Loi Duflot : les retards de loyers sanctionnés


Locataires comme propriétaires vont devoir être plus attentifs au calendrier. En effet, un amendement au projet de loi Duflot instaure de nouvelles pénalités pour les retards de loyers. Par ailleurs, un autre amendement diminue le délai de la remise du dépôt de garantie par les propriétaires.

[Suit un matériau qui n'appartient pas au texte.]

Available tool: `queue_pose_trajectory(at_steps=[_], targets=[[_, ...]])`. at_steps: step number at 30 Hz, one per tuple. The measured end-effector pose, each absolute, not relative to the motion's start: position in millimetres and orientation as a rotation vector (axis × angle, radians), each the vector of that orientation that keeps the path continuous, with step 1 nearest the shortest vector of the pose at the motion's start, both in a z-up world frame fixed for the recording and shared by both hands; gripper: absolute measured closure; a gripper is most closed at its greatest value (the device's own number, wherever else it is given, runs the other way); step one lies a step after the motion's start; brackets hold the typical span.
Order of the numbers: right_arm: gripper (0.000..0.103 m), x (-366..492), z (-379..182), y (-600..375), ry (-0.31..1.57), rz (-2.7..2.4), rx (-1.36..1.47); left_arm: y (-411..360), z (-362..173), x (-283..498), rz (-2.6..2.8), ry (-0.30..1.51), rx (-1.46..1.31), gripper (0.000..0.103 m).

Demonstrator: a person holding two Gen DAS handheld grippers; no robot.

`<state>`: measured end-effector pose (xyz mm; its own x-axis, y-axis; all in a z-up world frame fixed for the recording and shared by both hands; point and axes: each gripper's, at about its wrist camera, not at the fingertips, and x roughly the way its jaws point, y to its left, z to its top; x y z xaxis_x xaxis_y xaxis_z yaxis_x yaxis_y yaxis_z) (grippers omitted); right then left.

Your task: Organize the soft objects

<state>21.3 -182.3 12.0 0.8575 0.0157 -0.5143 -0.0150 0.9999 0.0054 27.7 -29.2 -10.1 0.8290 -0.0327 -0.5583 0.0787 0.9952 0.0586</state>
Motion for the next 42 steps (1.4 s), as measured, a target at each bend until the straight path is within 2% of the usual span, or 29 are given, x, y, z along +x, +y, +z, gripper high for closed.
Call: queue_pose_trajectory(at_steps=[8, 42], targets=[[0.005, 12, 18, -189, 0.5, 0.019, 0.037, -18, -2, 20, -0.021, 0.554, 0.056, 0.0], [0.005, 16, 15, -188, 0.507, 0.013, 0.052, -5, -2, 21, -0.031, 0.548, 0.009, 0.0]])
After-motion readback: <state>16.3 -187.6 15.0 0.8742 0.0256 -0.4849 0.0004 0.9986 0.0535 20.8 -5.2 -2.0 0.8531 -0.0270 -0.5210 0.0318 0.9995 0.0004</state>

Pour les locataires les pénalités de retard pourront se monter, au maximum, à 5% du total des sommes dues. Mais en ce qui concerne le dernier mois de loyer, l’amendement adopté instaure la possibilité d’inscrire dans le contrat de location une pénalité jusqu’à 30%, en cas de non-paiement de l’intégralité du dernier loyer. Selon le rapporteur du projet de loi et rédacteur de cet amendement Daniel Goldberg, cette sanction « est d’autant plus nécessaire afin de diminuer le risque d’aléa moral que la mise en place de la GUL [garantie universelle des loyers] pourrait générer ». Une bonne réponse pour la ministre du Logement, Cécile Duflot, qui juge nécessaire d’être « dissuasif pour les locataires ne payant pas le dernier mois de loyer ». Ce que conteste la Confédération Nationale du Logement (CNL) qui a réagi, jeudi 12 septembre 2013, en demandant le retrait de l’amendement. Elle se dit « scandalisée » par cette disposition qui va « une fois de plus pénaliser les foyers les plus précaires ainsi que leur pouvoir d’achat ».

Du côté des propriétaires la non-remise du dépôt de garantie, fourni par les locataires au début de la location pour couvrir d’éventuelles dégradations, est pénalisée dans l’article 3 du projet de loi par une amende de 10% du montant du dépôt par mois de retard. L’amendement adopté ramène le délai maximum de restitution à un mois, sauf dans le cas où l’état des lieux de sortie « comporte des réserves qui justifient la réalisation de travaux de remise en état du logement ».